Step 2 – take some relevant photos/videos

Here’s a fun part! You can do this HOWEVER YOU WANT, but what I usually do is just take my iPad or phone around my room with me taking photos that support the procedures on my list. For Fire Drill procedures, I do a video literally of me exiting the room and going to our line up spot outside. Don’t worry about sound in these videos because you can always take it out later.

Personal note: I do not add other emergency drill procedures into this video if I am planning to publish it online (which I normally do). While this isn’t a rule, I take my job of keeping my students safe very seriously and don’t want to make public any of our other safety drills. Use your best judgement on this one.

Step 3 – compile your visuals

Remember the purpose of this presentation: make a QUICK video that teaches beginning of the year procedures. Don’t stress out about using something totally new and foreign to you to make this presentation! If you’re feeling brave, try something new/newish, but otherwise, stick to what you know…and it will be great! I am here to tell you that a SLIDESHOW will work perfectly for this if that is what you are most comfortable using. Don’t martyr yourself – this is supposed to be helpful to you πŸ™‚

If you decide to use a Movie Editing kind of software, you’ll just need to drag and drop your photos and videos in. When you drag in a video, make sure to either mute the sound or delete the sound (unless you want the original video’s sound).

I usually use iMovie for projects like this. Explain Everything, or another interactive whiteboard kind of app would also work great! If you are looking for a FREE online option, try Adobe Spark Video – a great little video editor!

If you decide on a slideshow, you could use good old Power Point, Keynote, or, my first choice, Google Slides. With Google Slides being WEB BASED already, sharing will be super easy – you can even “publish” it on the web and it will even do automatic slide transitions. Also, YES you can add video to any of these choices and simply “mute” the audio as needed.

Step 4 – add text and audio as desired

Add appropriate text to explain the procedure you are showing with each photo and video. Keep it short and concise so that kids can read it without trouble. If you teach younger students or ELL students, you might consider doing a voice over so that reading is not a barrier for anyone.

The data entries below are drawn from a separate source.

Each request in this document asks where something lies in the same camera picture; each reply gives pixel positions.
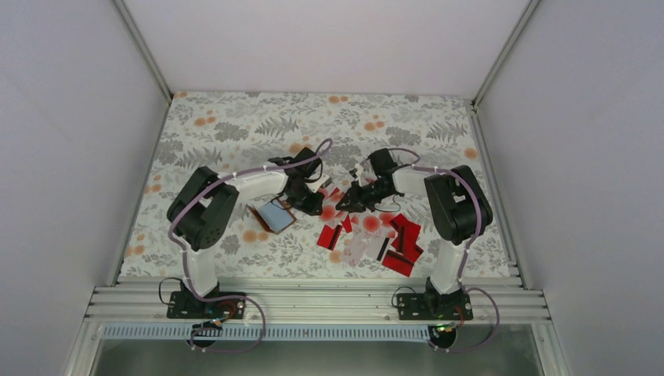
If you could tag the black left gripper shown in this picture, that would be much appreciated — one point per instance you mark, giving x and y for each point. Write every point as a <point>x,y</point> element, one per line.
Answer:
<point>311,207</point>

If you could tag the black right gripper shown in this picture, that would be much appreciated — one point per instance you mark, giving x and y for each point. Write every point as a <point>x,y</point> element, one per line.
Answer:
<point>355,207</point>

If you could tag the brown leather card holder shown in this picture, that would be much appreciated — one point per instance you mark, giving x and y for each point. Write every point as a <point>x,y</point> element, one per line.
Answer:
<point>273,216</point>

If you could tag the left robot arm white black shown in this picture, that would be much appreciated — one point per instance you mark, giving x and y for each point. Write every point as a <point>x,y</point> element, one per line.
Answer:
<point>200,213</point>

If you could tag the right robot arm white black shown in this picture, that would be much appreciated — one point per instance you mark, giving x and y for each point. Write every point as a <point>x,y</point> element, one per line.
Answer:
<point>460,212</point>

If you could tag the white card red circle centre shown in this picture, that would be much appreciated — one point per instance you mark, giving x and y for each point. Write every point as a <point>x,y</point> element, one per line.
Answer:
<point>371,224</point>

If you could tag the white card red circle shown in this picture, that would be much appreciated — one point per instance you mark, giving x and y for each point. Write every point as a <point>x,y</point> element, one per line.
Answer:
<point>330,216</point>
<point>371,224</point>

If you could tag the white card red circle middle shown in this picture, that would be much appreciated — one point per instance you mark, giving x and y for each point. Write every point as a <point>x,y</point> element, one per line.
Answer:
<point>330,216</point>

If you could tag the red card black stripe left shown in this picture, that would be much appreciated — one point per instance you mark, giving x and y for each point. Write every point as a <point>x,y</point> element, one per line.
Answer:
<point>329,236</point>

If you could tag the white card black stripe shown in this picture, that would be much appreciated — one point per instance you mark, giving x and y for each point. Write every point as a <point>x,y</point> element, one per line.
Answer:
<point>376,248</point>

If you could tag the white card pale pattern bottom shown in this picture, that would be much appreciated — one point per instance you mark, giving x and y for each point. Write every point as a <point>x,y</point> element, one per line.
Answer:
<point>355,249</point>

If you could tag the dark red card right upper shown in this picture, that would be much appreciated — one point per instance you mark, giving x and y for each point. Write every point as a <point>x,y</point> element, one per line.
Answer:
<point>407,233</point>

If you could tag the dark red card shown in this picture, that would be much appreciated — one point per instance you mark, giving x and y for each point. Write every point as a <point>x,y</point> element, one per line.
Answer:
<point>402,264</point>
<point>407,233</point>

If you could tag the dark red card bottom right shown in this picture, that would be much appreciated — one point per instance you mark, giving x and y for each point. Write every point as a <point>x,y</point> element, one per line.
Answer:
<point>402,264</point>

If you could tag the floral patterned table mat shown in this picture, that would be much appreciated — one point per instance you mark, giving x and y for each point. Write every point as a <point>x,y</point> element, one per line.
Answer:
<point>235,131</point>

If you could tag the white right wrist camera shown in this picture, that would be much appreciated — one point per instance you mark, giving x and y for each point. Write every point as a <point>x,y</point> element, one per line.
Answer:
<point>360,175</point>

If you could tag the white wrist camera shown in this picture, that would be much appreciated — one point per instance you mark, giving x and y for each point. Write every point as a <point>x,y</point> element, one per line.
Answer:
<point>360,175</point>
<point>321,182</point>

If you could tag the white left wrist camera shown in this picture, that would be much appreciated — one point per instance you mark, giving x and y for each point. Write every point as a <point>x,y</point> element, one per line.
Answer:
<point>321,182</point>

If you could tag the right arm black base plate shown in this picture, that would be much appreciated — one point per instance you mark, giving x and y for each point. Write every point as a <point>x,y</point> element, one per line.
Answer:
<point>433,306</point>

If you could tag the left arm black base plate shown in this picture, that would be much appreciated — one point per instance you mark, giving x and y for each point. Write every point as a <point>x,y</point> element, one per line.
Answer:
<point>183,305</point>

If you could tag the aluminium rail frame front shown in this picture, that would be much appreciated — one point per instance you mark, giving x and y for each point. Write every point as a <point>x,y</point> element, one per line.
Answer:
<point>343,308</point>

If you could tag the slotted grey cable duct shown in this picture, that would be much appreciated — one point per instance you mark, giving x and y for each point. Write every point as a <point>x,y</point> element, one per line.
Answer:
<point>311,332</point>

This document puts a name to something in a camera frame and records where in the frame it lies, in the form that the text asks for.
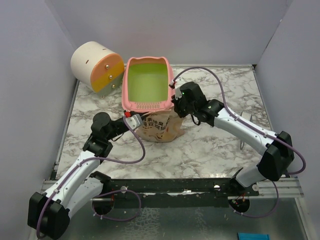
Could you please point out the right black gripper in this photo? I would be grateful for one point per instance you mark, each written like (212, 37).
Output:
(181, 113)

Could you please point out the beige cat litter bag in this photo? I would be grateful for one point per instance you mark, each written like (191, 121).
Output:
(161, 126)

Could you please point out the clear plastic litter scoop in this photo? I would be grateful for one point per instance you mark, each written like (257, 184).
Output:
(247, 116)

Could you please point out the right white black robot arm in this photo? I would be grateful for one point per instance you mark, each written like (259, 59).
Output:
(275, 148)

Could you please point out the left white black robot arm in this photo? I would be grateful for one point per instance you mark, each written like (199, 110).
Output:
(50, 212)

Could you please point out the pink green litter box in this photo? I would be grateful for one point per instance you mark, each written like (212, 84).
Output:
(145, 85)

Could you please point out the cream orange cylindrical container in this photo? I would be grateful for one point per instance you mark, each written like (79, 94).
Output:
(98, 67)

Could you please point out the blue object at bottom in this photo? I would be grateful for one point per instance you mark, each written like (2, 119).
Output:
(252, 236)

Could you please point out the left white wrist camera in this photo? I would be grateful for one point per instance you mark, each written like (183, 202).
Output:
(133, 122)

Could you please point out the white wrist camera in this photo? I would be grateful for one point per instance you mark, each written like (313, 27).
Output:
(175, 88)
(133, 122)

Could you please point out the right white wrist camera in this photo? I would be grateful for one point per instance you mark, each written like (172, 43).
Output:
(175, 88)

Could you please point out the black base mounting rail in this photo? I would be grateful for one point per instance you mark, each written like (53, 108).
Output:
(170, 192)

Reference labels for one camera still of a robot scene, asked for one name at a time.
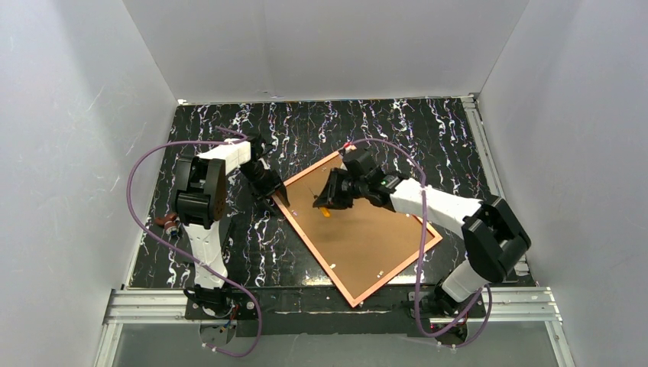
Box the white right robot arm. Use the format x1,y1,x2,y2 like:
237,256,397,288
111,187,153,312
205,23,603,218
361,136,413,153
313,149,532,306

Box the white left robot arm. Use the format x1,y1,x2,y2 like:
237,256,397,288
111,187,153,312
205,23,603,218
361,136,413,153
170,135,290,289

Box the aluminium front rail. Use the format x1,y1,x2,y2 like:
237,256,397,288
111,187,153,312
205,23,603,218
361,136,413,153
102,287,562,324

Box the red picture frame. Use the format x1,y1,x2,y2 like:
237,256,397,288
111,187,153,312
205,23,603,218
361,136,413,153
272,152,423,307

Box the yellow handled screwdriver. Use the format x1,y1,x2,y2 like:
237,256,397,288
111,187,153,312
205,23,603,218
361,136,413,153
308,187,332,218

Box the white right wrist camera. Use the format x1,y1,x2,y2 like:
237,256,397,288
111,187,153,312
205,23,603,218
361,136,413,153
338,143,357,156

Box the brown copper pipe fitting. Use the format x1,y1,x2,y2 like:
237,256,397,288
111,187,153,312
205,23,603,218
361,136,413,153
154,212,180,237

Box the aluminium rail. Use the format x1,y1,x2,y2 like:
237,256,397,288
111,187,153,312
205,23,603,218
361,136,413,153
102,287,562,324
460,96,531,283

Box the aluminium right side rail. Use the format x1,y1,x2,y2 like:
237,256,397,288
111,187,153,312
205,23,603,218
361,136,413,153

Background music is WAY OPTIONAL, but it does add some interest for the kids. I always recommend using something that you have created OR that you have absolute permission to use especially if you are publishing on YouTube. I usually make some loop beats in GarageBand to use as background music. Most Movie Editing programs also have “canned” theme music you can use.

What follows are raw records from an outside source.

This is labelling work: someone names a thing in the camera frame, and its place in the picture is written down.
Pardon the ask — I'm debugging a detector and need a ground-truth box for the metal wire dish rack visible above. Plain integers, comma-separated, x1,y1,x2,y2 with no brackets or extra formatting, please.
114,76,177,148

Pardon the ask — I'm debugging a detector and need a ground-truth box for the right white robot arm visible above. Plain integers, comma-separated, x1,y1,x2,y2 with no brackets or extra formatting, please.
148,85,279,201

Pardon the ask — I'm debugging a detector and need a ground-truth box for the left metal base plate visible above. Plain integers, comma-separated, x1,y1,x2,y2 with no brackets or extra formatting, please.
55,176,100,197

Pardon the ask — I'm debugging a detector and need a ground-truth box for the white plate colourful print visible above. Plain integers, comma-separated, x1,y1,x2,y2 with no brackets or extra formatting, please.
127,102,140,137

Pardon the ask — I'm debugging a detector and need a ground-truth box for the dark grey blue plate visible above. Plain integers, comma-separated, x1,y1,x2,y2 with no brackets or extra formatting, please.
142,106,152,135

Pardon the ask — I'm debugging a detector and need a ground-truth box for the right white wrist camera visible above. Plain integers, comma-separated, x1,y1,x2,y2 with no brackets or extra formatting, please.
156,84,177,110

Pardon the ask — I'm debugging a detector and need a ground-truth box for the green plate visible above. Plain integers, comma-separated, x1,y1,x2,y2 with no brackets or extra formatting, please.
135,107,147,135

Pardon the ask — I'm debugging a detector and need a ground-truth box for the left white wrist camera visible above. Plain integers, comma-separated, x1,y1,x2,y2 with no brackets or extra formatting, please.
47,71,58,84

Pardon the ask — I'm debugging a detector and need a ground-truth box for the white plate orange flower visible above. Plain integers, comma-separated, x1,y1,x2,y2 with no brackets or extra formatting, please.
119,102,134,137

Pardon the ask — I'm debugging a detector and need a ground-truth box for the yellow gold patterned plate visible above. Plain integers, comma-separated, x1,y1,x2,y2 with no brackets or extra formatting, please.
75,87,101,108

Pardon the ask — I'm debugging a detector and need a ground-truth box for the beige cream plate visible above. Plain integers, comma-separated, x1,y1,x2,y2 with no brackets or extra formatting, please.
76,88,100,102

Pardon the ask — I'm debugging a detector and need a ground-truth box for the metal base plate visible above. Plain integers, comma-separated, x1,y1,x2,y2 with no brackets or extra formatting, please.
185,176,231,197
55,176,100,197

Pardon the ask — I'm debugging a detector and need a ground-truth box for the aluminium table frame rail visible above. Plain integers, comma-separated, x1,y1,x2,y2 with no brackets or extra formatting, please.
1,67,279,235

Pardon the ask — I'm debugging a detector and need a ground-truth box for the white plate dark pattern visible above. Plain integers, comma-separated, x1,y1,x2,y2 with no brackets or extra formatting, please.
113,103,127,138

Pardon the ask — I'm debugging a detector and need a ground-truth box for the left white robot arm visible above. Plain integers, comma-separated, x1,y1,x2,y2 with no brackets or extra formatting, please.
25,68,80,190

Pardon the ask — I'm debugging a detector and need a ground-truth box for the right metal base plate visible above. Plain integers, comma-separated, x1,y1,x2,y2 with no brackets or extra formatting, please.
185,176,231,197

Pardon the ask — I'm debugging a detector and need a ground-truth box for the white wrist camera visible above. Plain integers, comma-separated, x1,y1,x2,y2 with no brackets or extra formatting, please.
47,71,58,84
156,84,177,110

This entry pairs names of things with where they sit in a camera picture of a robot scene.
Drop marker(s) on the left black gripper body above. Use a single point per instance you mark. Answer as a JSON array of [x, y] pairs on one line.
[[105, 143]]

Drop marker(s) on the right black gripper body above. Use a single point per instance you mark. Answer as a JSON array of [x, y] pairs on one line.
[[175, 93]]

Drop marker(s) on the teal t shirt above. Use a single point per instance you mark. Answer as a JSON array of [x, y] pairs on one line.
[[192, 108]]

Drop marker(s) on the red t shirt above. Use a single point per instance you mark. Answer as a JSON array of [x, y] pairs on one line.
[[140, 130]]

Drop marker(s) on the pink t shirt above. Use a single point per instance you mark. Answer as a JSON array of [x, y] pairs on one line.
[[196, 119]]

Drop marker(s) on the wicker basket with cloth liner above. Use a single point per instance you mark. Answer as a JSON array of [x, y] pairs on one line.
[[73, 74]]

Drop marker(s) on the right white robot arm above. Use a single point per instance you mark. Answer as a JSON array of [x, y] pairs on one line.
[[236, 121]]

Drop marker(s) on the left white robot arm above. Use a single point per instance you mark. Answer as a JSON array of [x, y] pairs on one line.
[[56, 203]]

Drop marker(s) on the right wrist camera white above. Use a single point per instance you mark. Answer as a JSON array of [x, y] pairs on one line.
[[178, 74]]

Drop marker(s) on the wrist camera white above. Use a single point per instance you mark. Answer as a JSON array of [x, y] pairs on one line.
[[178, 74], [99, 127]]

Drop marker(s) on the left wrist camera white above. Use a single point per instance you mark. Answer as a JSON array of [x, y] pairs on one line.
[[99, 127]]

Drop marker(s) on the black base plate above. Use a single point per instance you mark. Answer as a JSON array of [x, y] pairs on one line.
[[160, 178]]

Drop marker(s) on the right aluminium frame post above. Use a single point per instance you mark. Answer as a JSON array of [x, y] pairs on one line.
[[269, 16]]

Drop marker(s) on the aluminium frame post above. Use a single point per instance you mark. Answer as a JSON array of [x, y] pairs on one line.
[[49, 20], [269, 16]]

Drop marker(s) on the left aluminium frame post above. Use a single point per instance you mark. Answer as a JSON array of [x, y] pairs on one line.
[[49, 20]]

Important Hint: Don’t let your video/slideshow drag on for too long or your students will lose interest.

Step 5 – you rock and are SO on top of things!

Before you relax on the back porch for one last dose of summertime, make sure your presentation is student ready for the first day. Upload it to YouTube and check the link, make sure any slideshows are saved in the appropriate place, double check your connection if you are going to show it directly from a device to the projector, and make certain that you know how to connect your computer to your projector and hook up audio.

NOW you can bask in the enjoyment of being on top of your game and having one less thing on your plate!